Datacenter Watch: 2006-10-02

Forum Moderators: Robert Charlton & goodroi

Message Too Old, No Replies

Datacenter Watch: 2006-10-02

andrewshim

10:21 am on Oct 2, 2006 (gmt 0)

< continued from: [webmasterworld.com...] >

does anyone know if 216.239.51.104 is being used as a test server?

I seem to see my site at #9 across ALL datacenters excepts for this one which has me fluctuating between #1 and #4.

[edited by: tedster at 11:16 pm (utc) on Oct. 3, 2006]

reseller

7:36 pm on Oct 17, 2006 (gmt 0)

outland88

Using my testing keywords within the sector I watch, I see 66.102.11.107 display results which are similar to few other DCs. However, what use to be site #1 isn't there anymore, not only on 66.102.11.107 but on several other DCs too.

Call it minor re-shuffling, maybe ;-)

classa

8:18 pm on Oct 17, 2006 (gmt 0)

g1smd,

Earlier you stated...

>> "Supplemental Results cannot harm you if they are for URLs that are 404, or are for URL that are redirects?"
Well scrap that. Now they can. And very badly. <<

We were seeing googlebot crawl some very unusual url combinations on our site. We were seeing things like index.php/links/links/blog/index.php/portfolio?method=something

As you can see, this is a very unusual url. We crawled our entire website using various tools and could not re-create these kinds of urls on our site, but when you typed it in directly, it loaded a page with content minus css, images, etc.
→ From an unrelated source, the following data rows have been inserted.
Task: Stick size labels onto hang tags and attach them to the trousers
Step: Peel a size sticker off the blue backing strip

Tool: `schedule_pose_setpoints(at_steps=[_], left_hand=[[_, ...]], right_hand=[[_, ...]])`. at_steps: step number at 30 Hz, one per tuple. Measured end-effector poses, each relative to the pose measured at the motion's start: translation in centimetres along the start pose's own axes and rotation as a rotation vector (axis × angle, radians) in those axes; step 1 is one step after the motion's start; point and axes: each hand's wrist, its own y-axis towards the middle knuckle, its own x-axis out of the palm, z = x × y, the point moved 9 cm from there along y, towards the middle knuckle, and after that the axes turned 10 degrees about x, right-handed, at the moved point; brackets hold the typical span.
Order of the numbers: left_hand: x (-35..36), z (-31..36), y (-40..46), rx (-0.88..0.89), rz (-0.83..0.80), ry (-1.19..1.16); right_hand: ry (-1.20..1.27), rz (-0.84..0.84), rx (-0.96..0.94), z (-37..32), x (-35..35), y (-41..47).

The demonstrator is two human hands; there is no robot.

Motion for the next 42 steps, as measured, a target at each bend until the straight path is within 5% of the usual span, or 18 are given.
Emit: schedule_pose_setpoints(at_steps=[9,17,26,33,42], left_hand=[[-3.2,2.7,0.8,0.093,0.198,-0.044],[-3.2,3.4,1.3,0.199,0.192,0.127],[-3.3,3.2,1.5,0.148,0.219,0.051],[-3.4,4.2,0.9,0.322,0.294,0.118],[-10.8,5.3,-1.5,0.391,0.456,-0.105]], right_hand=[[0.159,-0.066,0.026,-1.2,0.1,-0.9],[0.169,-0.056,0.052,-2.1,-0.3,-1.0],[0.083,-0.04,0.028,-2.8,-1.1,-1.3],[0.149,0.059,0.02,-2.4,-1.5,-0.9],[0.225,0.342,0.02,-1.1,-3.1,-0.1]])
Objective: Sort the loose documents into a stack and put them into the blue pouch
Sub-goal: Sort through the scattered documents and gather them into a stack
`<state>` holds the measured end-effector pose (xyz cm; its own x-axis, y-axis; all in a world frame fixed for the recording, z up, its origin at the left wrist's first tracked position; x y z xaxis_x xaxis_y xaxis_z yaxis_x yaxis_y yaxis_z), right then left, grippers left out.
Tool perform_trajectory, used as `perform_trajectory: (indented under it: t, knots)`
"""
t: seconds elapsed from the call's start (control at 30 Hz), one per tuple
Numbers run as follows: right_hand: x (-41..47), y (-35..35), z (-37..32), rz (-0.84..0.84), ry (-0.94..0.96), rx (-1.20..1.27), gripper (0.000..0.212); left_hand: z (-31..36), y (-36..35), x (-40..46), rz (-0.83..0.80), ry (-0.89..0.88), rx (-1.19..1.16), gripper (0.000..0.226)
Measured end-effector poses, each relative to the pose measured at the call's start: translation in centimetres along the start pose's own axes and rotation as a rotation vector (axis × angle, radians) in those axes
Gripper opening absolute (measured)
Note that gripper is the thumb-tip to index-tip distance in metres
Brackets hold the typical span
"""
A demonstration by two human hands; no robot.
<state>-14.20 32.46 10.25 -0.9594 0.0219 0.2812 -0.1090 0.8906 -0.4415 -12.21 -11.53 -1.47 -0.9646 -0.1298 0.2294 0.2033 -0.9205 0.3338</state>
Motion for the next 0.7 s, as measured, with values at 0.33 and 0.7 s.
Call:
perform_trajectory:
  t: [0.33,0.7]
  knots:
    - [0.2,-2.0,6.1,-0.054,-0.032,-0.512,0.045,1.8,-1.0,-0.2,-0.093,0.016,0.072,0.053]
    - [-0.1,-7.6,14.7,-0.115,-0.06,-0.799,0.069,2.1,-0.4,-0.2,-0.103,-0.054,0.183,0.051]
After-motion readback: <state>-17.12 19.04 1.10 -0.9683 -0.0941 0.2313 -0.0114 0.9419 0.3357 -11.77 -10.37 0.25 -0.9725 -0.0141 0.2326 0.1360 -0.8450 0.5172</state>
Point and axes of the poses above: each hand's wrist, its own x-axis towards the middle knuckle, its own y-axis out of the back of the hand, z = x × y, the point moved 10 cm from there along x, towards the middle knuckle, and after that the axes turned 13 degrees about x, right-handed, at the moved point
Needless to say, it was a duplicate content penalty screaming "come get me".

In order to combat this, we set up some commands in our index.php file that would re-direct anyone or anything to our home page and give a 404 header if they tried to access a URL that does not exist via our folder structure and it looks like this...

<?
$list=explode('/',$_SERVER['PHP_SELF']);

if(count($list)>2):

$location="http://www.urlremoved.com";
if(strlen($_SERVER['QUERY_STRING'])>0):
$location=$location."/index.php?".$_SERVER['QUERY_STRING'];
endif;

$to = 'scott@urlremoved.com';
$subject = 'Improper Link';
$message = 'LINK: '.$_SERVER['PHP_SELF'].'?'.$_SERVER['QUERY_STRING']."\r\n";
$message.= 'REFERRER: '.$_SERVER['HTTP_REFERER']."\r\n";
$message.= 'HOST: '.$_SERVER['REMOTE_ADDR']."\r\n";
$message.= 'USER AGENT: '.$_SERVER['HTTP_USER_AGENT']."\r\n";
$headers = 'From: info@urlremoved.com' . "\r\n" .
'Reply-To: info@urlremoved.com' . "\r\n" .
'X-Mailer: PHP/' . phpversion();

header("HTTP/1.0 404 Not Found");
header("Status: 404 Not Found");
header("location: ".$location);
endif;

This will also email us any time someone or something tries to access a url that we have not set up. We thought it was due to some improper formatting of our httpd.conf file until we started checking other websites.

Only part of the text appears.